Exercise instructions =
Locate each line in the records containing "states". Copy it.

== Segment start ==

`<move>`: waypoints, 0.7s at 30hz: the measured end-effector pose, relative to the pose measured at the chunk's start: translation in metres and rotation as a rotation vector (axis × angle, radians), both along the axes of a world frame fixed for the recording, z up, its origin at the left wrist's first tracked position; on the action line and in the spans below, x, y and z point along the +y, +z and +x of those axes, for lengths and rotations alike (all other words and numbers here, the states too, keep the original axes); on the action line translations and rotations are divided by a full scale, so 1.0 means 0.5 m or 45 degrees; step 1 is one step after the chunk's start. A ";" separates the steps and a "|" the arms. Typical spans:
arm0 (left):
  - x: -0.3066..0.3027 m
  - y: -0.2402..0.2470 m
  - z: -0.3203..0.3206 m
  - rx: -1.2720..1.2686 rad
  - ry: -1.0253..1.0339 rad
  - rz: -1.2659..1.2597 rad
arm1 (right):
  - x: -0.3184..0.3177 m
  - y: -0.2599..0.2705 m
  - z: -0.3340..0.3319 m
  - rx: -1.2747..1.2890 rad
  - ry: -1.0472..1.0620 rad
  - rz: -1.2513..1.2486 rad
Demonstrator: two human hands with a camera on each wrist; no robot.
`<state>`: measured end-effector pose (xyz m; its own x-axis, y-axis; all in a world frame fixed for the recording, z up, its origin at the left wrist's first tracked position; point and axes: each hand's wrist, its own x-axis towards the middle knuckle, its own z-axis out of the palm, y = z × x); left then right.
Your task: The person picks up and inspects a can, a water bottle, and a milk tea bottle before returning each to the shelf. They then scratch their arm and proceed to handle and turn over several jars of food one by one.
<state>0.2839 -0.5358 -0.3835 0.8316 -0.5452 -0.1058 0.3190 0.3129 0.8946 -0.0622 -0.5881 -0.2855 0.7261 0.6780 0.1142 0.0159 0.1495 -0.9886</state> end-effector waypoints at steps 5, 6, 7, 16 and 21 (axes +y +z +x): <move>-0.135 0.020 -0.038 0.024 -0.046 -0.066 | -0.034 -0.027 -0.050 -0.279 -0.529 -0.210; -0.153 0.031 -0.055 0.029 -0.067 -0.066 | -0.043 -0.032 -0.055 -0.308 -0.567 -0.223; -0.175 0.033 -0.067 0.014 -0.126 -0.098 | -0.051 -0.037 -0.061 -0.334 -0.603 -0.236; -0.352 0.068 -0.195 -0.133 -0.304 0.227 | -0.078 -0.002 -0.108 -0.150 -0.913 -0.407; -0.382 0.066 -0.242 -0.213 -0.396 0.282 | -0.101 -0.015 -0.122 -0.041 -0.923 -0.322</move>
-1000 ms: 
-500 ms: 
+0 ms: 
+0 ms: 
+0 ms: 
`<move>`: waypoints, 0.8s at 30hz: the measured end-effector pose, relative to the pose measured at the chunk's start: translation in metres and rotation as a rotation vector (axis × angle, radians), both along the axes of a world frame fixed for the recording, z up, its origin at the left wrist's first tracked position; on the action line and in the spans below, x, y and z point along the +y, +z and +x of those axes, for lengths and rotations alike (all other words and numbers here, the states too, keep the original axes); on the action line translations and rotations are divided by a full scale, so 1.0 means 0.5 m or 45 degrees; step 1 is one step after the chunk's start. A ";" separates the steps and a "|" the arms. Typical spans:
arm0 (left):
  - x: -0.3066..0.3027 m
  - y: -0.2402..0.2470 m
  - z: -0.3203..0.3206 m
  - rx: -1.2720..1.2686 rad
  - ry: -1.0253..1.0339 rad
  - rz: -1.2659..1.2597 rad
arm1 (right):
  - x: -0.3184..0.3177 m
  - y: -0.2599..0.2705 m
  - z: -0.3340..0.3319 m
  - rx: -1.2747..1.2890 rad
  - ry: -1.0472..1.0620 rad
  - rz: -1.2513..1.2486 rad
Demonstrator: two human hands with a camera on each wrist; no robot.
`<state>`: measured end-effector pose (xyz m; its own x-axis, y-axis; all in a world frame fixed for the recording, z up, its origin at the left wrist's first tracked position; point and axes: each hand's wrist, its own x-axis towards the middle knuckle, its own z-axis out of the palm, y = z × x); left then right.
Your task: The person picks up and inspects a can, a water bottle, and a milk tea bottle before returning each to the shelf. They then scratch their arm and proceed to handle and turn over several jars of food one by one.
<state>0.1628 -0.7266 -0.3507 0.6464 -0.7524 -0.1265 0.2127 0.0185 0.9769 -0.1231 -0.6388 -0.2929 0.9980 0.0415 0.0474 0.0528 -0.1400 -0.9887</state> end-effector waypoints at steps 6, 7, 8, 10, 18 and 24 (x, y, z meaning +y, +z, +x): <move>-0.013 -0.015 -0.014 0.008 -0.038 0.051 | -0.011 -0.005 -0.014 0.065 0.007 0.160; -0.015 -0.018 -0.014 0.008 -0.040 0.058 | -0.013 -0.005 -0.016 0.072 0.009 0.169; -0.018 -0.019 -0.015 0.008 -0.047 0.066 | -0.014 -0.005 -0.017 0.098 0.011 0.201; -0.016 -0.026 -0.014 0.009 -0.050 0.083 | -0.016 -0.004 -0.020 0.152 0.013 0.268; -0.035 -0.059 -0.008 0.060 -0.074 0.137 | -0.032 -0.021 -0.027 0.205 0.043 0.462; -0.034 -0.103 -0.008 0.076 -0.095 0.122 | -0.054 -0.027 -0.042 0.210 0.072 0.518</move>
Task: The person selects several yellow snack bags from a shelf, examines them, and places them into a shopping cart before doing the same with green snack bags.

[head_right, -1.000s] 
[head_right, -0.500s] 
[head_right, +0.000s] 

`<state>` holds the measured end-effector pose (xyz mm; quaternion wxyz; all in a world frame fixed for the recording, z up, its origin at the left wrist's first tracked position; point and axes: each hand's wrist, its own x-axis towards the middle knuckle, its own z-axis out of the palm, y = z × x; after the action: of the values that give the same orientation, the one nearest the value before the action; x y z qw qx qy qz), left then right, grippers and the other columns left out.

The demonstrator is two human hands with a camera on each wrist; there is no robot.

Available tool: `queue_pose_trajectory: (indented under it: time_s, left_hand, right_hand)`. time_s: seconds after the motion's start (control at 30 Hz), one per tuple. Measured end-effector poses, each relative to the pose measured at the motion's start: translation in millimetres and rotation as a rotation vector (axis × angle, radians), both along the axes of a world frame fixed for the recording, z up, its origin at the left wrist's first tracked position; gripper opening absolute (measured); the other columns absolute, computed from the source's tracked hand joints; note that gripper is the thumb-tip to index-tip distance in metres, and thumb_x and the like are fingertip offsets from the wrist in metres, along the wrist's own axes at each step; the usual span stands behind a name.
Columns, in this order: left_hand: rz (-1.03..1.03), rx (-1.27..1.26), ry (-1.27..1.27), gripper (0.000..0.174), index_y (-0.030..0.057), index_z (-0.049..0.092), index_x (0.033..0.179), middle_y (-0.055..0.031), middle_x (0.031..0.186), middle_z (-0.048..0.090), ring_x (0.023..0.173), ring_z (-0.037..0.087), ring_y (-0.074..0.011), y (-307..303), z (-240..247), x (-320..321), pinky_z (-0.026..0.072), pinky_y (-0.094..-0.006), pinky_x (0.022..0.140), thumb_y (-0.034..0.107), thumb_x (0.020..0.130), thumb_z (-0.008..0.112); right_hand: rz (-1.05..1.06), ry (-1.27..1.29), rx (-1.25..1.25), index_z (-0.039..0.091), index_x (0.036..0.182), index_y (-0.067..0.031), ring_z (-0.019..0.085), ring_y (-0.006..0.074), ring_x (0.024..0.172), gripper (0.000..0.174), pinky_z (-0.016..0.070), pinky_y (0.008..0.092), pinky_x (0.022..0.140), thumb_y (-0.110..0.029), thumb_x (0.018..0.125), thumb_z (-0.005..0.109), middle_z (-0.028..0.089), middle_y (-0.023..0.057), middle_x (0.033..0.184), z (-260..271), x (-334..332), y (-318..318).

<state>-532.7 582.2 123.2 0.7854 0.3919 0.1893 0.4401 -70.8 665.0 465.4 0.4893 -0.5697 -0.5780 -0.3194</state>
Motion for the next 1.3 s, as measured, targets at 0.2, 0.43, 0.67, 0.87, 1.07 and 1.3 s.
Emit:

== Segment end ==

Answer for this exercise =
`<move>`: waypoints, 0.7s at 30hz: the measured end-effector pose, relative to the pose measured at the chunk's start: translation in metres and rotation as a rotation vector (axis × angle, radians), both along the axes of a world frame fixed for the recording, z up, its origin at the left wrist's first tracked position; on the action line and in the spans below, x, y and z point along the +y, +z and +x of those axes, for lengths and rotations alike (all other words and numbers here, the states too, keep the original axes); on the action line translations and rotations are divided by a full scale, so 1.0 means 0.5 m or 45 degrees; step 1 is one step after the chunk's start. A ";" separates the steps and a "|" the arms. Typical spans:
`<move>`: waypoints, 0.8s at 30hz: the measured end-effector pose, relative to the pose measured at the chunk's start: translation in metres and rotation as a rotation vector (axis × angle, radians), both along the axes of a world frame fixed for the recording, z up, its origin at the left wrist's first tracked position; on the action line and in the spans below, x, y and z point along the +y, +z and +x of those axes, for lengths and rotations alike (all other words and numbers here, the states too, keep the original axes); on the action line translations and rotations are divided by a full scale, so 1.0 means 0.5 m or 45 degrees; step 1 is one step after the chunk's start. A ";" separates the steps and a "|" the arms. Typical spans:

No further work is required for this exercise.